Speaking of people who need to make babies…Bates is back in Anna’s virginal arms! Apparently working in a “public house” is a shameful job for a valet, because every Downtonian – both up and down stairs – was horrified to learn of his new profession. So the Earl toots on over to Bates’ bar and woos his former valet back. Easy as that! Later, Anna and Bates embrace in the most frustratingly innocent way and discuss – AGAIN – their future together. Let’s be real, guys. During this scene, who else was envisioning what it will look like when they finally have sex? Because oof, the sexual tension is just getting more and more pent up and will surely explode in the most awkwardly beautiful love-making session ever. And yes, I said love-making. What else would Mr. Bates do, guys?!

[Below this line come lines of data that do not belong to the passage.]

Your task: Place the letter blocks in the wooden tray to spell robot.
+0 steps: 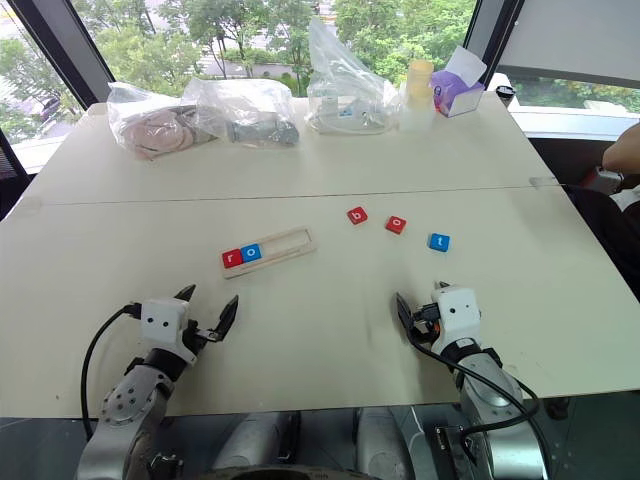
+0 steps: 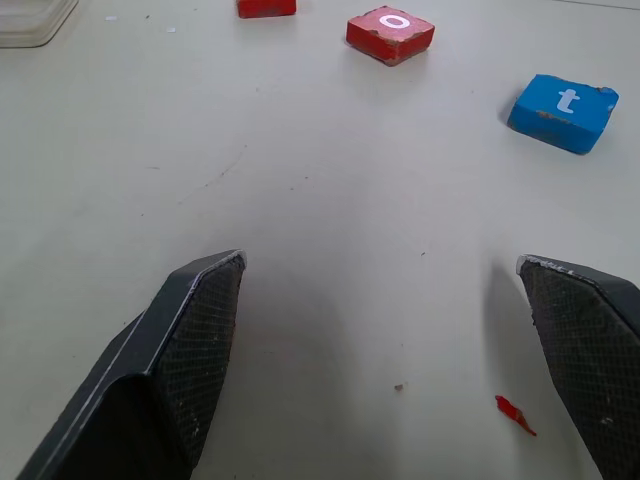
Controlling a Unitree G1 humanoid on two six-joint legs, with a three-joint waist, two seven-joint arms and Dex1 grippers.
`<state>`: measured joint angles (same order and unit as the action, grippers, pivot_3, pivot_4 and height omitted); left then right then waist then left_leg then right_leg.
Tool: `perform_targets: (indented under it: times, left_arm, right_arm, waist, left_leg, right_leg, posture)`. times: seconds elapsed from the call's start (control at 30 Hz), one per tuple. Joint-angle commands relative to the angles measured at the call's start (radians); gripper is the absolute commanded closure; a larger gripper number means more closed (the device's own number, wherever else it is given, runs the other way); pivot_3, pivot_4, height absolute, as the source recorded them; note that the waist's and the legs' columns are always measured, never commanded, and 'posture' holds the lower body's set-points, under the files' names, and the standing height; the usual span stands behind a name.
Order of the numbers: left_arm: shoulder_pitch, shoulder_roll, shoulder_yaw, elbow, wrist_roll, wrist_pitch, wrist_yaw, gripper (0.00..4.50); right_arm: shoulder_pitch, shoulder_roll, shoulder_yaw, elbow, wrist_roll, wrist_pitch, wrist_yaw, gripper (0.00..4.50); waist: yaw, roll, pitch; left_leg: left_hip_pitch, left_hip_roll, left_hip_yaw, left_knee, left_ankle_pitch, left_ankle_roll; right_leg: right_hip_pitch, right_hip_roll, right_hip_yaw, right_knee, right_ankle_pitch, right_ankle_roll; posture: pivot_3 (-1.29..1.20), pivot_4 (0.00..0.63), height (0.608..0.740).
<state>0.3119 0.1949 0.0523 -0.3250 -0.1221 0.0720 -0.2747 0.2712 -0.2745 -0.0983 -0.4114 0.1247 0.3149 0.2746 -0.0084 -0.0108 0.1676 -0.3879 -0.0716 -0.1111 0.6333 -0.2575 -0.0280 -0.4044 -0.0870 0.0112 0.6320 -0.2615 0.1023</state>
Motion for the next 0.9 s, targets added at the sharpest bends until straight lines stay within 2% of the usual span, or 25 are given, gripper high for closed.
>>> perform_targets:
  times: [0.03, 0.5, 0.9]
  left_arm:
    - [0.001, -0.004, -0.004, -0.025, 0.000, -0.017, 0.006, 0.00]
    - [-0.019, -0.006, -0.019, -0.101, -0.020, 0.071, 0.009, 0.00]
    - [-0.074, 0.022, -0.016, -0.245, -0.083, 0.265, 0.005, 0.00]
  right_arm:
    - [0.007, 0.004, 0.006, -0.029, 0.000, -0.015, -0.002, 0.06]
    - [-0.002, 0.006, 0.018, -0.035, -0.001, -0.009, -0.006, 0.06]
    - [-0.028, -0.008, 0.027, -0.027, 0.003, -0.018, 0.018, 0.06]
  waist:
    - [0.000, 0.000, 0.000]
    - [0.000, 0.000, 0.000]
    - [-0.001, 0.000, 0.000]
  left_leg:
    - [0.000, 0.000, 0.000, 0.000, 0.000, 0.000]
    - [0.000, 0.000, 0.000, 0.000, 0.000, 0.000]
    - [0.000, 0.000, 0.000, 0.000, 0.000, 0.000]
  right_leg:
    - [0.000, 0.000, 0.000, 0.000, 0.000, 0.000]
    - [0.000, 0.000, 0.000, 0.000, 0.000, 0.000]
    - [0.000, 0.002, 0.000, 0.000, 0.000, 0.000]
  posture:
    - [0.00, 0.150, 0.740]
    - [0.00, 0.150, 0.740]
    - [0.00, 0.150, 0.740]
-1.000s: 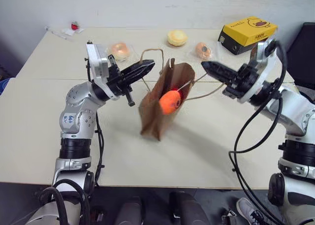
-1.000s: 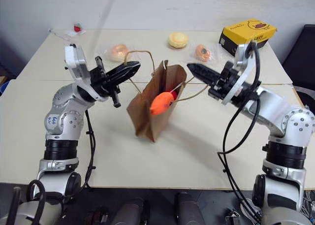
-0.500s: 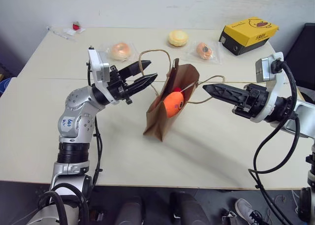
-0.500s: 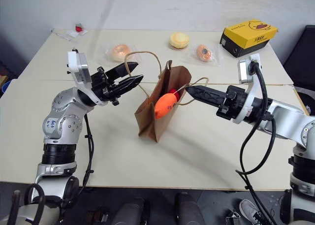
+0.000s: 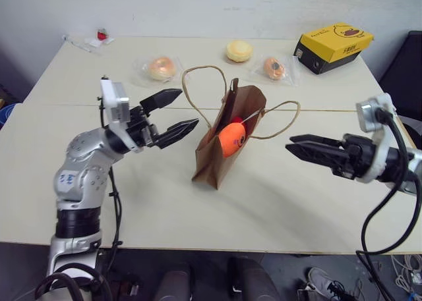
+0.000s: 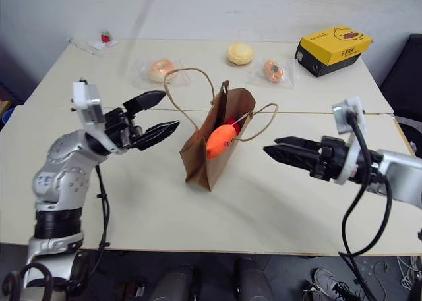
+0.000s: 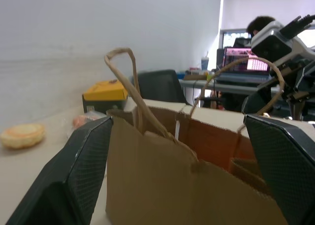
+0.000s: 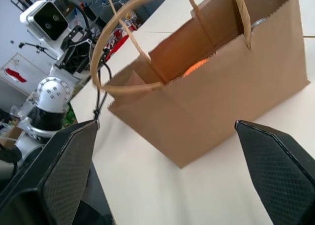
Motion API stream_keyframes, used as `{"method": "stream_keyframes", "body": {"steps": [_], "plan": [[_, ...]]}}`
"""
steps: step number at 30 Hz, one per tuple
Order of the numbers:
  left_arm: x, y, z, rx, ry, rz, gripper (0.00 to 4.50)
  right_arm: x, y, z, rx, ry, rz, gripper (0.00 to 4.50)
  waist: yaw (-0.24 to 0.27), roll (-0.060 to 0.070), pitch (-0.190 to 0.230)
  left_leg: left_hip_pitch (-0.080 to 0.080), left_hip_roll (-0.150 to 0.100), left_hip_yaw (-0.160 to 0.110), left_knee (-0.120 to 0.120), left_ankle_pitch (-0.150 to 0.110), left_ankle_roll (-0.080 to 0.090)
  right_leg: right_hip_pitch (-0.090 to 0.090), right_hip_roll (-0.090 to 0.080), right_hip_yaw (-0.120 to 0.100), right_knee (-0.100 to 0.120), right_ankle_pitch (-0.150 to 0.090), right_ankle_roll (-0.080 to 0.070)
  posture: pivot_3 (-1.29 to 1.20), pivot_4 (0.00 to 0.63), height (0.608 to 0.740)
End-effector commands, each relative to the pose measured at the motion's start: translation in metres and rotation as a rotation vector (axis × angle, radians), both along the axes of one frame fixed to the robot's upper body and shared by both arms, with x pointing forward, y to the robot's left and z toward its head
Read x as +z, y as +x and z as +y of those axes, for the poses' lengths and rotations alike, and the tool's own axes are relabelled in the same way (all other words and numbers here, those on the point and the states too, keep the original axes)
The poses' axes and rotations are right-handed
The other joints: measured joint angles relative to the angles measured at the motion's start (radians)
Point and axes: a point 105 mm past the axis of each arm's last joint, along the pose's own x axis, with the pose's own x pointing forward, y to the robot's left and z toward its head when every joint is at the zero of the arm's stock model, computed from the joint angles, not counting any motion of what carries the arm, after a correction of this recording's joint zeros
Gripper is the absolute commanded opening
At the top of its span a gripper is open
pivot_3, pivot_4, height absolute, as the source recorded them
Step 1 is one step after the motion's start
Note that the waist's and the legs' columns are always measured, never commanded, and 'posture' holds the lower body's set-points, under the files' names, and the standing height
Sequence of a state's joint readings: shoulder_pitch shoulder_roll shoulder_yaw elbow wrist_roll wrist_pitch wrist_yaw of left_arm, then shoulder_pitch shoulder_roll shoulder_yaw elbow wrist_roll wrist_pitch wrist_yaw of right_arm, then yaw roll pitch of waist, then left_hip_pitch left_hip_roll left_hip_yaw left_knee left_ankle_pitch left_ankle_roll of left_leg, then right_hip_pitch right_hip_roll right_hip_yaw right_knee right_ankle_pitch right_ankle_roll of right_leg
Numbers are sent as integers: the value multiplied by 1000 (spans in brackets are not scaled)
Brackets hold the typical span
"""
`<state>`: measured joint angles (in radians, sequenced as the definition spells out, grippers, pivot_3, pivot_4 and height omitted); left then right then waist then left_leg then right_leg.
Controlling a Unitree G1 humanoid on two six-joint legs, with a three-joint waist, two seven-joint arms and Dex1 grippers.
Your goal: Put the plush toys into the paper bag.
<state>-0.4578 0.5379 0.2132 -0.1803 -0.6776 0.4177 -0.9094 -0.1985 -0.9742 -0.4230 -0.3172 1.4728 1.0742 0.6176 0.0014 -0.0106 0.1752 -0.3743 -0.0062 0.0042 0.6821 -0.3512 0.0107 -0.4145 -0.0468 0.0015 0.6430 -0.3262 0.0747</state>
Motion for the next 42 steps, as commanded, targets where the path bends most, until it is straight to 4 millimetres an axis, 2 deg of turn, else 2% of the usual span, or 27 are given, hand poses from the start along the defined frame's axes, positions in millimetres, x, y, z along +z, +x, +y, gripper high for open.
{"method": "stream_keyframes", "body": {"steps": [1, 4, 8, 10, 14, 18, 23, 28, 35, 42], "plan": [[-5, -17, 7, -2, 65, 2, 4496, -10, -14, -7, 32, -51, -22, 4324, 0, 0, 0, 2, 0, 0, 0, 0, 0, 2, 0, 0, 0, 0, 0, 0, 150, 740], [-19, -26, 9, 31, 124, 32, 4500, -37, -6, -3, -20, -95, -43, 3625, -2, 0, 0, 4, 0, 0, 0, -1, 1, 4, 0, 1, -5, 0, 0, 0, 150, 740], [-23, -30, -2, 81, 90, 8, 4500, -60, 19, 24, -55, -266, -317, 2191, -6, 1, 0, 6, 0, 0, -1, -1, 1, 4, 0, 1, -4, 0, -1, 0, 150, 740], [-26, -32, -7, 97, 81, 10, 4500, -70, 16, 38, 18, -311, -411, 1501, -3, 2, 1, 5, 0, 0, -1, 0, -1, 3, 0, 1, -4, 1, -1, 0, 150, 740], [-36, -40, -21, 96, 80, 34, 4500, -72, 16, 68, 85, -260, -514, 94, -1, 2, 1, 3, 0, 0, -2, 0, -2, 1, 0, 1, -2, 1, -1, 0, 150, 740], [-43, -40, -29, 119, 112, 24, 4500, -70, 21, 90, 117, -222, -534, 40, -3, 2, 1, 4, 0, 1, 0, 0, -2, 2, 0, 1, -3, 1, -1, 0, 150, 740], [-49, -38, -37, 134, 131, 40, 4500, -65, 27, 106, 132, -198, -557, 40, -3, 2, 1, 6, 0, 0, 0, 1, -3, 2, 0, 1, -1, 0, -1, 0, 150, 740], [-44, -32, -43, 142, 115, 14, 4500, -59, 35, 114, 154, -206, -568, 40, -2, 2, 1, 5, 0, 0, 0, 1, -3, 1, 0, 1, -1, 0, -1, 0, 150, 740], [-46, -29, -52, 166, 89, 38, 4500, -61, 39, 127, 163, -209, -564, 40, -5, 2, 1, 5, 0, 0, 0, 1, -3, 1, 0, 1, 1, 0, -1, 0, 150, 740], [-51, -16, -55, 281, 69, 63, 4500, -63, 40, 138, 185, -212, -564, 40, -5, 2, 1, 5, 0, 0, 0, 1, -3, 1, 0, 1, 1, 0, -1, 0, 150, 740]]}}
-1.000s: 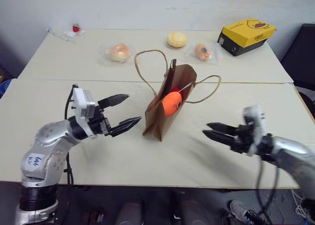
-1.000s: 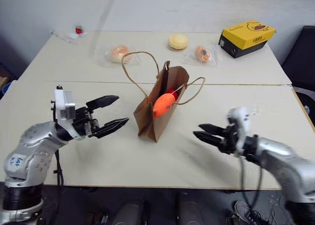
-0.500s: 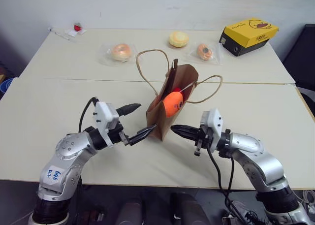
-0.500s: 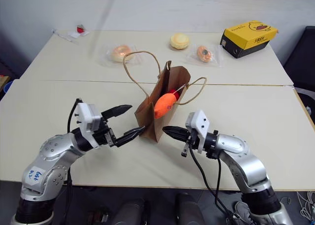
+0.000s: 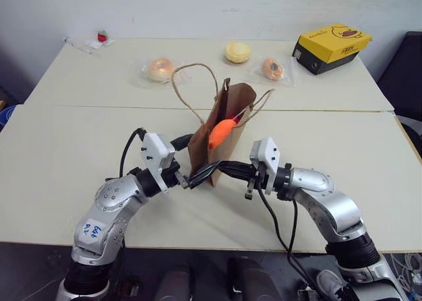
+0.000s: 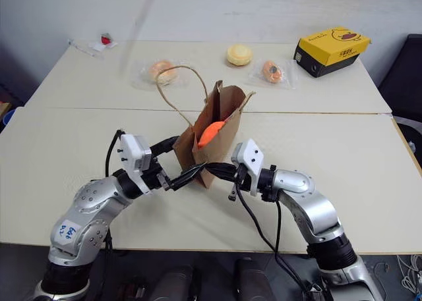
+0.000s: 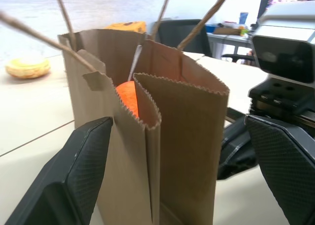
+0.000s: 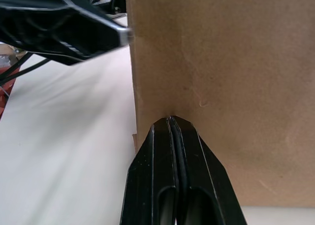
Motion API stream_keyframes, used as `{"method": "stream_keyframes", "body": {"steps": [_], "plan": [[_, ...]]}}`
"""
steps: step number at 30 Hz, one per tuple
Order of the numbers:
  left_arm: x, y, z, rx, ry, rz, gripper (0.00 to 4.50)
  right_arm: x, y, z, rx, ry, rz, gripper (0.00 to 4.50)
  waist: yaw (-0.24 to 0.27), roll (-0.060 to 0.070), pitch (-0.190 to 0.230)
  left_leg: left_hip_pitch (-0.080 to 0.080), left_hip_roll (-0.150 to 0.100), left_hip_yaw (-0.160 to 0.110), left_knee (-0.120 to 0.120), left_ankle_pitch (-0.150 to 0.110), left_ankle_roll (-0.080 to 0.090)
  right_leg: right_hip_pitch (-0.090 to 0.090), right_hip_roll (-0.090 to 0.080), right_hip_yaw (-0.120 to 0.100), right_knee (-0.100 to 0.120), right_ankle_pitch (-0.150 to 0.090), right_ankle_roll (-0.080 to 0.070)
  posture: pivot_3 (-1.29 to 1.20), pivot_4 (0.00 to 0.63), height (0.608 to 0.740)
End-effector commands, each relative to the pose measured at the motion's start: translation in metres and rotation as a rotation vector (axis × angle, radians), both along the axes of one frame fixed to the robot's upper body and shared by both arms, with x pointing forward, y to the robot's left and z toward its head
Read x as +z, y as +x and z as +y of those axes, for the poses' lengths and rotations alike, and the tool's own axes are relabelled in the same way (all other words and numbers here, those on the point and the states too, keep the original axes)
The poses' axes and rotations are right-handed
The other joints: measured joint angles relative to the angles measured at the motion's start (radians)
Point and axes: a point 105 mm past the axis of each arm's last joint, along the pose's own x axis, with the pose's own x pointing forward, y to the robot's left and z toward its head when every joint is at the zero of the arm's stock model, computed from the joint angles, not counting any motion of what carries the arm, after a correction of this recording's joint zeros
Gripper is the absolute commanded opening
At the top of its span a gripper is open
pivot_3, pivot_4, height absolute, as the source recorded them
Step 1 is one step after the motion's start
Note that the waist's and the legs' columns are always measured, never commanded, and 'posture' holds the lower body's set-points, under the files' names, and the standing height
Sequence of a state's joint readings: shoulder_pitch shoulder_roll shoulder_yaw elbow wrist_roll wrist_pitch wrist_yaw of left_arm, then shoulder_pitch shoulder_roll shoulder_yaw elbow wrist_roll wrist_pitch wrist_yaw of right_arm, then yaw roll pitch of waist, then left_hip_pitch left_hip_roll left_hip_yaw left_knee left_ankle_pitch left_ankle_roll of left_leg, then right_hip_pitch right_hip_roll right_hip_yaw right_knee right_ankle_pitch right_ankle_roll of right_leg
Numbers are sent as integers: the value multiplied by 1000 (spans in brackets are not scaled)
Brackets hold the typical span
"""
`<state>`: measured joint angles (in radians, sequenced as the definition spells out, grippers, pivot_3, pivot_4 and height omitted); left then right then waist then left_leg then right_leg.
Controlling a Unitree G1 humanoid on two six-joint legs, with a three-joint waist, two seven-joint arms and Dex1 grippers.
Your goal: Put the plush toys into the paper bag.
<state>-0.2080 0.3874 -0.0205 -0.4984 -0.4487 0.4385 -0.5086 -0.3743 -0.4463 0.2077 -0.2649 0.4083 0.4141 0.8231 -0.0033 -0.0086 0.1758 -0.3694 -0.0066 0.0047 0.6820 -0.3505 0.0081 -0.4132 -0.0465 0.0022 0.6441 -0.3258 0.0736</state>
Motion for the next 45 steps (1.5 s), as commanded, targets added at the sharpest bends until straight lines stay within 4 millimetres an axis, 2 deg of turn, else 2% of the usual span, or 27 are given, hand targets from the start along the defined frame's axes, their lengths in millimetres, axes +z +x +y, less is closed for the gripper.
{"method": "stream_keyframes", "body": {"steps": [1, 5, 8, 14, 19, 20, 23, 25, 27, 30, 33, 35, 37, 39, 42, 45], "plan": [[2, 4, -2, 67, 4, -23, 4500, 6, -3, 9, 30, 20, -18, 40, 0, 0, 0, 0, 0, 0, 0, 0, 0, 0, 0, 0, 0, 0, 0, 0, 150, 740], [-1, 9, -5, 101, -1, -20, 4500, 3, -1, 13, 24, 16, -16, 40, 0, 0, 0, 0, 0, 0, 0, 0, 0, 0, 0, 0, 1, 0, 0, 0, 150, 740], [-9, 8, -6, 92, 16, 15, 3990, 1, -2, 15, 24, 15, -13, 0, 0, 0, 0, 0, 0, 0, 0, 0, 0, 0, 0, 0, 1, 0, 0, 0, 150, 740], [-7, 8, 1, 83, -24, 16, 2062, -2, -6, 15, 16, 29, 24, 0, 0, 0, 0, 0, 0, 0, 0, 0, 0, 0, 0, 0, 1, 0, 0, 0, 150, 740], [-10, 17, 3, 79, -25, 26, 419, -6, -13, 4, 12, 15, 38, 0, 3, 0, 0, 0, 0, 0, 0, 0, 0, 0, 0, 0, 0, 0, 0, 0, 150, 740], [-9, 12, 3, 19, -14, 21, 80, -6, -13, 1, -9, 15, 33, 0, 2, 0, 0, 0, 0, 0, 0, 0, 0, 0, 0, 0, 0, 0, 0, 0, 150, 740], [6, 3, 19, -196, 12, -49, 34, -6, -15, -21, -82, -14, 11, 0, 1, 0, 0, 0, 0, 0, 0, 0, 0, -1, 0, 0, 1, 0, 0, 0, 150, 740], [17, 8, 36, -300, 19, -56, 34, -7, -25, -40, -105, -46, -3, 0, 7, 0, 0, -1, 0, 0, 0, 1, -1, -1, 0, -1, -1, -1, -1, 0, 150, 740], [24, 14, 41, -405, 46, -54, 34, -4, -35, -61, -141, -58, -25, 0, 11, 0, 0, -1, 0, -1, 1, 1, -1, 0, 0, -2, -2, -1, -1, 0, 150, 740], [30, 16, 27, -609, 59, 8, 34, 5, -53, -104, -214, -74, -66, 0, 23, 0, 0, 0, -1, -1, 1, 0, 0, 1, 0, -2, -2, -1, -1, 0, 150, 740], [19, 10, 10, -779, 184, -11, 34, 7, -78, -153, -268, -220, -119, 0, 30, 1, 0, -1, -2, -1, 1, -1, 1, 3, 0, -2, -1, 0, 0, 0, 150, 740], [12, 14, 4, -812, 231, -41, 34, 10, -90, -171, -282, -293, -158, 0, 29, 1, 0, 0, -3, 1, 1, -2, 3, 3, 0, -1, -1, 0, 1, 0, 150, 740], [7, 20, -4, -813, 216, -48, 34, 21, -87, -174, -373, -203, -177, 0, 17, -2, 0, 1, -2, 3, 1, -2, 3, 3, 2, 2, -1, 1, 1, 0, 150, 740], [3, 24, -8, -803, 218, -72, 34, 24, -86, -168, -386, -168, -195, 0, 5, -3, 0, 3, -1, 4, 2, -1, 3, 3, 2, 3, 1, 1, 1, 0, 150, 740], [-4, 26, -12, -787, 249, -109, 34, 14, -93, -155, -323, -206, -205, 0, 1, -2, 0, 5, -1, 4, 1, 0, 1, 3, 3, 4, 2, 1, 1, 0, 150, 740], [3, 28, -8, -753, 235, -143, 34, 8, -93, -156, -330, -208, -214, 0, 5, -2, 0, 6, -1, 3, 1, 1, 1, 3, 3, 4, 3, 0, 1, 0, 150, 740]]}}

Here’s all I have to say about Mr. Moseley:
Now onto the Mary-Matthew (and on a smaller scale, the Daisy-William) reunion. Can we all let out a collective “UGH” at how hard it must be to have a loved one away at war (shout out to the brave men and women dealing with this right now), and even worse – in a time with ZERO ways of communicating?! The fact that Lord Grantham can’t hop on Skype to alert Isobel about Matthew’s missing status just makes my social media-addicted heart cringe.
Mary and dear little Daisy both put on a brave face when confronted with the devastating news that their respective kinda-boyfriends are missing in the War. I’m just gonna overlook the fact that it’s oh-so-convenient on many levels that Lord G arranged for William to fight with Matthew. Whatever. It only makes for a grander entrance when the two men return to Downton in the middle of Mary performing a song about love in front of a room full of soldiers. A song about the only boy and only girl in the world. A song that Matthew then turns into a duet, which is symbolic of like, EVERYTHING. He’s back! They’re in love! They’re engaged to other people! But to each other, they’re the only boy and girl in the world!
In conclusion, this is what I looked like by the end of this episode:
Dowager Countess quote of the week: “I’m a woman, Mary, I can be as contrary as I choose.”